Genel Sekreterle bunları da konuşma fırsatımız olacaktır. Ama en önemlisi objektif ve gerçekleri yansıtan bir rapor beklentimizi de kendisine ileteceğiz. Bundan sonrası için Rum tarafının içinde bulunduğu seçim dönemi, kendileri bakımından önemli bir değerlendirme fırsatı sunmaktadır. Bizimle eşitlik içinde bir paylaşmayı içlerine sindiremiyorlarsa, bu adada nasıl bir ilişki istiyorlar? Buna da artık bir karar vermelidirler.

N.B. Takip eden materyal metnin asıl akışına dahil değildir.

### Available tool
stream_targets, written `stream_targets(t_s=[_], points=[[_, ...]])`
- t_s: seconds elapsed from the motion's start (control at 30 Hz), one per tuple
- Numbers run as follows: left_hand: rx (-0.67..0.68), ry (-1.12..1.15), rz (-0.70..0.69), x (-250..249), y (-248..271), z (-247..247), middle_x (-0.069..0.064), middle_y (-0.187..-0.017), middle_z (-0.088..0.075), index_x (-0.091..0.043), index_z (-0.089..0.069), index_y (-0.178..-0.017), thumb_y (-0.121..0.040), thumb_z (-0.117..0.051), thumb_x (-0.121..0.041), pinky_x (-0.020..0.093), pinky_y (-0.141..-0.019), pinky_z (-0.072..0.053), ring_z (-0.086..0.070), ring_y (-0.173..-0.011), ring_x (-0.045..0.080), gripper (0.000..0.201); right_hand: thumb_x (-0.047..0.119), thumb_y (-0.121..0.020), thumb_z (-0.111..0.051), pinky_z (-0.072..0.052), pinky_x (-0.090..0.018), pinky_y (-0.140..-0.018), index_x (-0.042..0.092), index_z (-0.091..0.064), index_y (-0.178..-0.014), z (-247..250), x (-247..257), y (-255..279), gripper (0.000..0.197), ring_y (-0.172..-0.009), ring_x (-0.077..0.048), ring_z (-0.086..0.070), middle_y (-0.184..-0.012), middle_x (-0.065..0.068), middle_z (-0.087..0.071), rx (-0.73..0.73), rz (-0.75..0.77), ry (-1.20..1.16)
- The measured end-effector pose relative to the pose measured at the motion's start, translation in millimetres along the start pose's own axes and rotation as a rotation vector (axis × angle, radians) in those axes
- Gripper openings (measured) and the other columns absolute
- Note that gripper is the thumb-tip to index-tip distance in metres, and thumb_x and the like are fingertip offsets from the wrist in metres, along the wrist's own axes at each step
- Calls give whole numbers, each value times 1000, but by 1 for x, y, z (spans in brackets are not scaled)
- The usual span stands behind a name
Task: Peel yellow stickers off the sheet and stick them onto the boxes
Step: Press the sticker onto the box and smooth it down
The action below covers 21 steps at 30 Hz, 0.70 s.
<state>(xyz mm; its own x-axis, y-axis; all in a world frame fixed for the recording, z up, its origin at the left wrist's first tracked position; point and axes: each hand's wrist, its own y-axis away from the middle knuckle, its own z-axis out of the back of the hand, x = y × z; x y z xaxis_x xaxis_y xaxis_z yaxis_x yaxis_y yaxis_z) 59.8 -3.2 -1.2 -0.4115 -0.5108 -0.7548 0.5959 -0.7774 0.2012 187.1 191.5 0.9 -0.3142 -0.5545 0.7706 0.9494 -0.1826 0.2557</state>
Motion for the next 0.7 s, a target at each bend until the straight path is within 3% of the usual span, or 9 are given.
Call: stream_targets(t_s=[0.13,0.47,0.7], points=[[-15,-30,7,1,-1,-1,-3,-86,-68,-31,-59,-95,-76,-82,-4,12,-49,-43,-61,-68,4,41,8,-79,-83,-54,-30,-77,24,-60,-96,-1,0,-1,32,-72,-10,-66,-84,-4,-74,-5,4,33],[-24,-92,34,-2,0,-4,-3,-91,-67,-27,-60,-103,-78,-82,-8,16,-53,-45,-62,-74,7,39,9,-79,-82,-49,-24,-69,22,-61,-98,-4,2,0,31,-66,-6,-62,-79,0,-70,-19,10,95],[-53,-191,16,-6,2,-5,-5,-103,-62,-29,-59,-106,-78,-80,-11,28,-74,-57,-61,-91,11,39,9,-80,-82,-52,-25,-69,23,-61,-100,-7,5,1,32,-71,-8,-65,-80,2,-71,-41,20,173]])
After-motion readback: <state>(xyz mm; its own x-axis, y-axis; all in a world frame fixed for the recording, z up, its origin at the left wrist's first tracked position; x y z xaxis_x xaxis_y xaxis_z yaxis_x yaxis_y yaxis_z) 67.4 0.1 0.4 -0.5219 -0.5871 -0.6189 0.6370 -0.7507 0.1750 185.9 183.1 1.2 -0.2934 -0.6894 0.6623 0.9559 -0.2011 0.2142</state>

Her durumda bu topraklarda barış ve huzur içinde birlikte var olmak zorundayız. Coğrafyayı değiştiremeyiz. Kıbrıs Türk Halkı, Rum üniter devletinin azınlığı olmak niyetinde değildir. Bunun yanında Türkiye’nin 82. vilayeti olmak gibi bir arzusu da yoktur.

O halde, geriye sadece iki seçenek kalıyor; Eşitlik, güvenlik ve özgürlük içinde birbirine tahakküm etmeden tek çatı altında paylaşıma dayalı bir yapı; ya da yan yana iki ayrı çatı altında yaşayabilmenin koşullarının yaratılması ve yasallaştırılması. Her iki şıkta da kuşkusuz uzlaşmak gerekecektir.

Bu düşüncelerle siz değerli hukuk camiamıza kolaylıklar diler, yeni adli yılın ülkemizdeki barış ve huzur ortamının gelişmesine katkıda bulunmasını temenni ederim."